Maurice, a former Memphian, sent me a big safety pin after Trump won last November, and urged me to find a "safe space." And he's sent a couple other gag gifts in recent months, all poking fun at my misery and frustration with the idiot currently serving as our president.
On Maurice's birthday, I sent him a video of a woman singing "Happy Birthday" in Russian.
But, unlike his hero, Maurice isn't an idiot. He's truly a great guy, even if his politics aren't, in my opinion. I've known him for 12 years or so, ever since I started going over to fly-fish at his place, Fat Possum Hollow, on the Little Red River.
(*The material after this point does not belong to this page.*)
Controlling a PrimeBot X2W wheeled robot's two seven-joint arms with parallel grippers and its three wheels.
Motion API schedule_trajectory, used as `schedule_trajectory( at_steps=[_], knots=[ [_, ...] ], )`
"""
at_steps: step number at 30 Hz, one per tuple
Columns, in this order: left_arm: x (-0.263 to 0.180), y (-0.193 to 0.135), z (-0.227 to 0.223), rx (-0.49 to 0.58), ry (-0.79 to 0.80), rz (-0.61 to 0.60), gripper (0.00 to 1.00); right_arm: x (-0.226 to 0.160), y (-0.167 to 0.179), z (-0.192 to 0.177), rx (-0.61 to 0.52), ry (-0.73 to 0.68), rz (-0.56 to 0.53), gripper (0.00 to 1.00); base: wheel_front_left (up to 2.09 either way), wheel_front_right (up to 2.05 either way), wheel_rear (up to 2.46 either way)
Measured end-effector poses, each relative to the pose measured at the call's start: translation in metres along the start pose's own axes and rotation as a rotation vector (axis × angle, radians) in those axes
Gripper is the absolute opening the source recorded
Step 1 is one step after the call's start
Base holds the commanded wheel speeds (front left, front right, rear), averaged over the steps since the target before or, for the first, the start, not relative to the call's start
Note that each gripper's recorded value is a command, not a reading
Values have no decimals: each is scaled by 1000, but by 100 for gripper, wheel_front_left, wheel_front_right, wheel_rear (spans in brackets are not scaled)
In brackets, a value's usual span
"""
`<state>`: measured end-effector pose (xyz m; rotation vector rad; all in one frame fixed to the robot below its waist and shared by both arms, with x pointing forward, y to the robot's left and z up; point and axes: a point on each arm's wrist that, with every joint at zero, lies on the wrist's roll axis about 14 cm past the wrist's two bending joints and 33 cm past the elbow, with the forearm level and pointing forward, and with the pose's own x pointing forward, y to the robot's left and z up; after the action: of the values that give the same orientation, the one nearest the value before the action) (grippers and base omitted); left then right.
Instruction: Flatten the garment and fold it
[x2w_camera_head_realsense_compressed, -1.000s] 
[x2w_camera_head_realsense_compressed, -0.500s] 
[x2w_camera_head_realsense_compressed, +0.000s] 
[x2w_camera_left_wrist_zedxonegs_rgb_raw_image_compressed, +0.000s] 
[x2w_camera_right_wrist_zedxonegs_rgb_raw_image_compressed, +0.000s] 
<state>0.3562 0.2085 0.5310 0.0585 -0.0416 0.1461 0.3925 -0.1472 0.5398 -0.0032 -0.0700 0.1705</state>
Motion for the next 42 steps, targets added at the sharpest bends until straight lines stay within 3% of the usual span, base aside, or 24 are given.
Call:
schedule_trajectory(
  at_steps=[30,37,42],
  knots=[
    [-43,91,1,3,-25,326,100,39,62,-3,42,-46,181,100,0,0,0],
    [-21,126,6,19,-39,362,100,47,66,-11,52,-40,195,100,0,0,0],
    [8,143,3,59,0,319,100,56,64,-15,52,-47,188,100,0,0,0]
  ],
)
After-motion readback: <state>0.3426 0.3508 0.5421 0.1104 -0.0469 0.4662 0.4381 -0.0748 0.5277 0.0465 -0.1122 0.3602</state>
Maurice has built a dozen or so nice cabins on the stream, practically in the shadow of Sugar Loaf Mountain. I go for a long weekend every couple months or so. It's my happy place.
After a day on the stream, most of the visitors end up in Maurice's "bar" in his barn, drinking beverages and talking fishing, Grizzlies, Tigers, Memphis, Razorbacks, and who knows what else. It's a nice way to wind down in a place where you don't have to drive home — and Maurice has a great jukebox. If it gets down to the two of us, late of an evening, we might venture into politics, where we will cordially but vociferously disagree on just about everything.
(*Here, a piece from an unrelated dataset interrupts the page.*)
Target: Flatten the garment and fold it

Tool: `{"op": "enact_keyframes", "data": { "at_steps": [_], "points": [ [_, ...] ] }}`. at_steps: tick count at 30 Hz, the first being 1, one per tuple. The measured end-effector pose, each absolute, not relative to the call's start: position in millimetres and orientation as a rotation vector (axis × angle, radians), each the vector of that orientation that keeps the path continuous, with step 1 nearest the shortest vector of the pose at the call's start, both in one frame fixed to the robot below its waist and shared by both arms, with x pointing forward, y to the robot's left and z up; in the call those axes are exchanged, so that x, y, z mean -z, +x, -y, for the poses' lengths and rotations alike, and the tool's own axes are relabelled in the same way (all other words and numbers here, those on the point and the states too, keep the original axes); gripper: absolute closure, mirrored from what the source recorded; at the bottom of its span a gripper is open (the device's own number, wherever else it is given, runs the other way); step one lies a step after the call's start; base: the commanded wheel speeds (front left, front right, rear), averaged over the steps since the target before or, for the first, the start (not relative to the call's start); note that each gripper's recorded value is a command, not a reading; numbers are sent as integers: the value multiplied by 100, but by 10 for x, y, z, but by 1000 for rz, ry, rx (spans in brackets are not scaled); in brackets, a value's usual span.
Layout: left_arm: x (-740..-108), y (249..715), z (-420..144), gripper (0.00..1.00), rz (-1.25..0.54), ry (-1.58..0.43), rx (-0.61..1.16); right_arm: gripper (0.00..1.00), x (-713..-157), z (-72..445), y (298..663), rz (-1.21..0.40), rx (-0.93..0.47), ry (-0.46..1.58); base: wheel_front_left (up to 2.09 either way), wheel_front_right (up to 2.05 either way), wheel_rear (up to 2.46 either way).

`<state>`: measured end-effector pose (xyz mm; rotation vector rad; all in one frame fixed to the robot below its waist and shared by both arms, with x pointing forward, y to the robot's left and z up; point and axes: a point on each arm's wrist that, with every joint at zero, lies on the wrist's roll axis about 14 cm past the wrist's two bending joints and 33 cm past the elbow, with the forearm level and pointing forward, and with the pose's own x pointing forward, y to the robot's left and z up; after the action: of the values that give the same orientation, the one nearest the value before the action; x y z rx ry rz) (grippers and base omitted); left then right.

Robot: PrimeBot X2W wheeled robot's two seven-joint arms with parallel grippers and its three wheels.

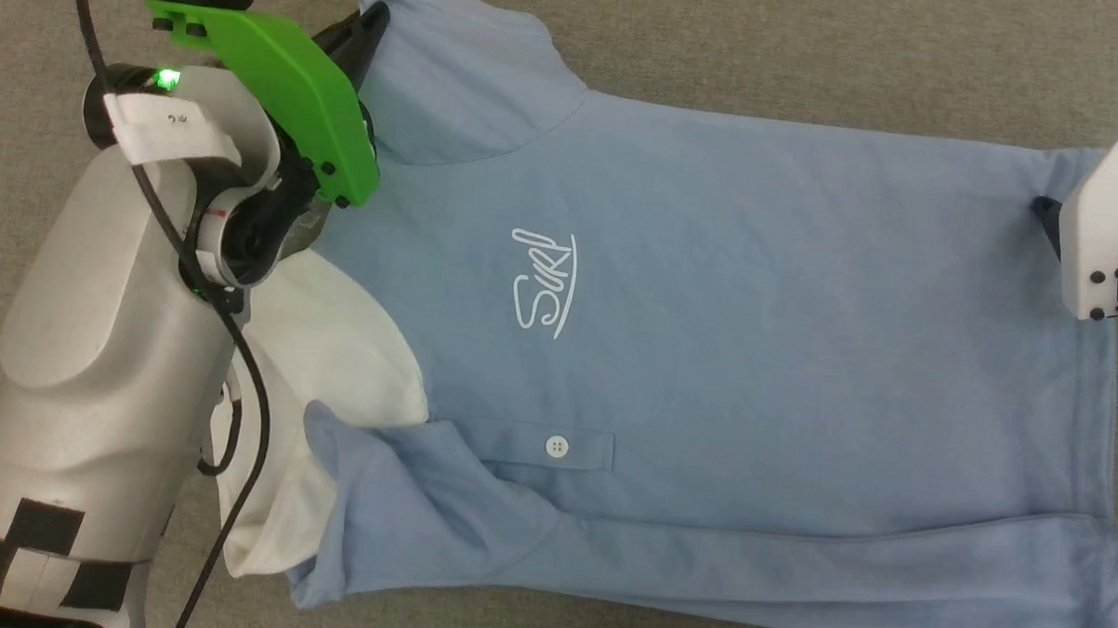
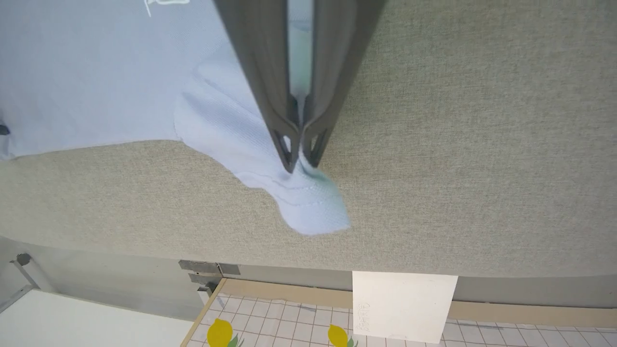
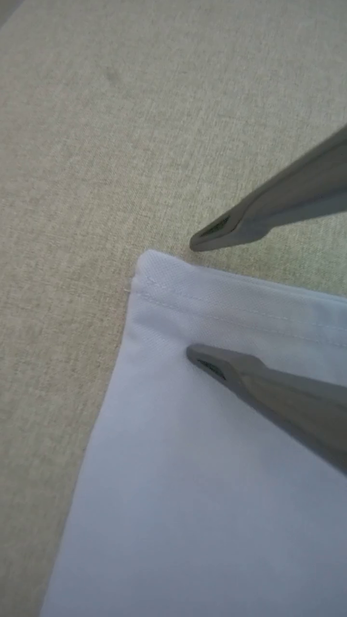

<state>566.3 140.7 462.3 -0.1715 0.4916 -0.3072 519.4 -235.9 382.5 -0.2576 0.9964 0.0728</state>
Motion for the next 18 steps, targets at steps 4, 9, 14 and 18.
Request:
{"op": "enact_keyframes", "data": {
  "at_steps": [4,9,14,18],
  "points": [
    [-4602,5606,-1461,100,-495,-175,291,100,-3816,2338,5245,-1001,-79,-254,0,0,0],
    [-4690,5517,-1499,100,-482,-181,281,100,-4011,2364,5288,-919,-72,-221,0,0,0],
    [-4928,5373,-1487,100,-432,-211,291,100,-4281,2456,5189,-807,-47,-147,0,0,0],
    [-5061,5137,-1514,100,-407,-258,284,100,-4391,2490,4926,-770,-35,-99,0,0,0]
  ]
}}
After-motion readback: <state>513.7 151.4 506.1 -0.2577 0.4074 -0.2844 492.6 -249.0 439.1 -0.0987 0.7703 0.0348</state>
But that's the thing — we're cordial. I recognize that he's a sentient American with the right to hold whatever (misguided) political views he wants to. He treats me the same. Yes, we make fun of each other's politics, but we don't call each other names, and we end the evening with a hug, as friendly as when we started. We need more of that kind of interaction in this country. Maybe somebody somewhere will even change somebody else's mind.
Through talking with Maurice and a couple of other friends, I sort of get how some folks can find Trump appealing. They believe — as Trump, his allies and supporters, and the official state media (Fox News) would have us believe — that the Russia stuff is all made up, just sour grapes; that the Fake News media and the Deep State and Hillary Clinton are conspiring to bring down a great American president. Lots of people buy into that narrative and believe it with all their heart. To which I say, "Really?"
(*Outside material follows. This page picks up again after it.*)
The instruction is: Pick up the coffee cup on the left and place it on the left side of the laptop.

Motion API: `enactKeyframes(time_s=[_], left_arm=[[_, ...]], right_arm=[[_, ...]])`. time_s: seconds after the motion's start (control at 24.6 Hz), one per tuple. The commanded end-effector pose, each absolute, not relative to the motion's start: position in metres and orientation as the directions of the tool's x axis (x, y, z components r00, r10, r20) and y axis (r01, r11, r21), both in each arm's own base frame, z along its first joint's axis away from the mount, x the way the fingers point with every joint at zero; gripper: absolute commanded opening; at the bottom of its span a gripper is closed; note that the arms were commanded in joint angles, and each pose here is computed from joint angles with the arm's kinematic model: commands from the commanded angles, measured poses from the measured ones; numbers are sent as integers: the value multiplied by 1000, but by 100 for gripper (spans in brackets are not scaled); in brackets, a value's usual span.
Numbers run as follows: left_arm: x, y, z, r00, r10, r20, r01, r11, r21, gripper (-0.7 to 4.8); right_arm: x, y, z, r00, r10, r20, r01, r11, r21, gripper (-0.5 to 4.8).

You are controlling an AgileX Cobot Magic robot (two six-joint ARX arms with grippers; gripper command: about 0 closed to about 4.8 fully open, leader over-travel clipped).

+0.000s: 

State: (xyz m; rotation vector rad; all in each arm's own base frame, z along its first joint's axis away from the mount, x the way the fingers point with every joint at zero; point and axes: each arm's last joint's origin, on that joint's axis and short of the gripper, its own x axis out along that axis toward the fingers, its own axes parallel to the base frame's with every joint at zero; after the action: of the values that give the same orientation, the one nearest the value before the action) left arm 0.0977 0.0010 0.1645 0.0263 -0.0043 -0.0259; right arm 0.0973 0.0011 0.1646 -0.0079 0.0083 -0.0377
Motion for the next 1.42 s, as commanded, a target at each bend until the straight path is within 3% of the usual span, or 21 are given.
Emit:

I believe, on the other hand, that the autocratic, strong-man cult that is being promulgated by Mr. Trump will eventually be brought down by the rule of law and the investigation of multiple nefarious Russian political and business connections. I believe Jared Kushner was in on this up to his little eyeballs, as were Paul Manafort, Donald Trump Jr., Carter Page, Mike Flynn, and Attorney General Jeff Sessions, all of whom have publicly and repeatedly lied about their meetings and interactions with Russians. Innocent people don't do that.
And I believe Trump is trying to "bad vibe" and insult Sessions into quitting, so he can name a loyalist toady to that supposedly independent position — a loyalist who will fire special counsel Robert Mueller. I believe we are headed for a Constitutional crisis in the coming months, as all this shakes down.
But no, I don't believe the Russians are coming. I believe they're already here.